• Work item: All of the data must be retyped exactly, with nothing left out.

• Data extract:
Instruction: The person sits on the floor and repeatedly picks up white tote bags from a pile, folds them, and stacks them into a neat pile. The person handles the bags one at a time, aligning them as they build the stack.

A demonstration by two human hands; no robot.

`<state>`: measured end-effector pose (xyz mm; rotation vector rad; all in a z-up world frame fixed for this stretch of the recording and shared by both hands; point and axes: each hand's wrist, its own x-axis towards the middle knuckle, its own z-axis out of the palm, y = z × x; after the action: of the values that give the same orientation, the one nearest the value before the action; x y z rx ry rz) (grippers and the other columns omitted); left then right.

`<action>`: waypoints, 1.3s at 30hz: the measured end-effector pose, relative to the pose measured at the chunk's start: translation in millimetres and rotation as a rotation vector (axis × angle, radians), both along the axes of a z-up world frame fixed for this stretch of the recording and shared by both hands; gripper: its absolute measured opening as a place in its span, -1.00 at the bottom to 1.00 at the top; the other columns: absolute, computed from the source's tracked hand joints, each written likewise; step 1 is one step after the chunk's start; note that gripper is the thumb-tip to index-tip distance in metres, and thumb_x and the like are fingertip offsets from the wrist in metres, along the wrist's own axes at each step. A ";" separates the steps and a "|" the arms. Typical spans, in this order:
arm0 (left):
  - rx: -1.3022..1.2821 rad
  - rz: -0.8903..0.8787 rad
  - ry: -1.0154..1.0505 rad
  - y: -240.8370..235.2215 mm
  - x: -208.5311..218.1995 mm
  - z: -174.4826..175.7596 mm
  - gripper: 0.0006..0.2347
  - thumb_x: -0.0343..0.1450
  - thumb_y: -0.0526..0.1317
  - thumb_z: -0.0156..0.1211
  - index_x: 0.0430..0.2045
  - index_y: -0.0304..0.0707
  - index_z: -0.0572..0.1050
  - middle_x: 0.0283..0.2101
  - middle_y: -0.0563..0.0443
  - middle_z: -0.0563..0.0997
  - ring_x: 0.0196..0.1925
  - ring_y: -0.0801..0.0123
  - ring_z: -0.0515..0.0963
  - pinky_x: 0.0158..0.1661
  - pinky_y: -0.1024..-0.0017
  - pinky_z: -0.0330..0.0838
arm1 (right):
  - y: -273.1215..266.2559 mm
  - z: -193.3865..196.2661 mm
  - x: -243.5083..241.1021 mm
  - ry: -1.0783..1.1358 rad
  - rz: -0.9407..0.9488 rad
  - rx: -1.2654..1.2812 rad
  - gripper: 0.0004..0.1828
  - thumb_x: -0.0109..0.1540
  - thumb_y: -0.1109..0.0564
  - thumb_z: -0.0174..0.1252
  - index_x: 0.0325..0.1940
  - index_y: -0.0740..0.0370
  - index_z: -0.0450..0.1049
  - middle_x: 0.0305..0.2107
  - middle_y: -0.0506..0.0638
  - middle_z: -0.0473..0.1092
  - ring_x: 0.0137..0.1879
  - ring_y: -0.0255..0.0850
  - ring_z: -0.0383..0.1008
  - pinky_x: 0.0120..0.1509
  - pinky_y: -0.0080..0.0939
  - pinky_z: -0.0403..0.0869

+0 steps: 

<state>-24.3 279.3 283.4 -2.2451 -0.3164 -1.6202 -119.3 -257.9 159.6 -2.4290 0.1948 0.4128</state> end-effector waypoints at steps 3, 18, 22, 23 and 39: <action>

• Your solution:
Instruction: The person sits on the floor and repeatedly picks up white tote bags from a pile, folds them, and stacks them into a neat pile. The person handles the bags one at a time, aligning them as they build the stack.

A demonstration by two human hands; no robot.

`<state>`: measured end-effector pose (xyz mm; rotation vector rad; all in a z-up world frame fixed for this stretch of the recording and shared by both hands; point and axes: each hand's wrist, its own x-axis towards the middle knuckle, its own z-axis out of the palm, y = z × x; after the action: of the values that give the same orientation, the one nearest the value before the action; x y z rx ry rz) (grippers and the other columns omitted); left then right.

`<action>`: waypoints, 1.3s at 30hz: the measured end-effector pose, relative to the pose measured at the chunk's start: translation in millimetres and rotation as a rotation vector (axis × angle, radians), both along the axes of a z-up world frame fixed for this stretch of the recording and shared by both hands; gripper: its absolute measured opening as a place in its span, -1.00 at the bottom to 1.00 at the top; the other columns: absolute, computed from the source's tracked hand joints, each written likewise; step 1 is one step after the chunk's start; note that gripper is the thumb-tip to index-tip distance in metres, and thumb_x and the like are fingertip offsets from the wrist in metres, along the wrist's own axes at each step. A ";" separates the steps and a "|" the arms. Typical spans, in this order:
arm0 (left):
  - rx: -1.3022..1.2821 rad
  - rz: -0.8903..0.8787 rad
  - ry: -1.0154..1.0505 rad
  - y: -240.8370..235.2215 mm
  - x: -208.5311..218.1995 mm
  - z: -174.4826..175.7596 mm
  - gripper: 0.0006..0.2347
  - thumb_x: -0.0343..0.1450
  - thumb_y: -0.0526..0.1317
  - thumb_z: -0.0156..0.1211
  - index_x: 0.0430..0.2045
  - index_y: -0.0304..0.0707
  - index_z: -0.0572..0.1050
  - middle_x: 0.0283..0.2101
  - middle_y: -0.0563..0.0443
  - middle_z: -0.0563..0.0997
  - ring_x: 0.0196..0.1925
  - ring_y: -0.0801..0.0123
  - ring_z: -0.0515..0.0963
  - pinky_x: 0.0158..0.1661
  - pinky_y: -0.1024..-0.0017
  - pinky_z: -0.0330..0.0838
arm1 (right):
  - y: -273.1215..266.2559 mm
  - z: -193.3865..196.2661 mm
  - x: -243.5083..241.1021 mm
  - ry: -1.0783..1.1358 rad
  - rz: -0.9407..0.9488 rad
  - rx: -1.2654..1.2812 rad
  - gripper: 0.0004..0.1828
  - thumb_x: -0.0109..0.1540
  - thumb_y: -0.1109..0.0564
  - thumb_z: -0.0174..0.1252
  - index_x: 0.0325..0.1940
  - index_y: -0.0740..0.0370
  - index_z: -0.0450..0.1049
  - middle_x: 0.0305..0.2107
  - middle_y: -0.0506..0.0638
  - middle_z: -0.0473..0.1092
  - ring_x: 0.0137..0.1879
  - ring_y: -0.0255..0.0850
  - ring_z: -0.0383..0.1008
  - pinky_x: 0.0120..0.1509
  - pinky_y: -0.0080..0.0939
  - pinky_z: -0.0403..0.0869

+0 steps: 

<state>-24.3 279.3 283.4 -2.2451 -0.3164 -1.6202 -119.3 -257.9 159.6 -2.4290 0.1948 0.4128</state> end-effector waypoints at steps 3, 18, 22, 23 and 39: <action>

Nothing else remains in this exercise.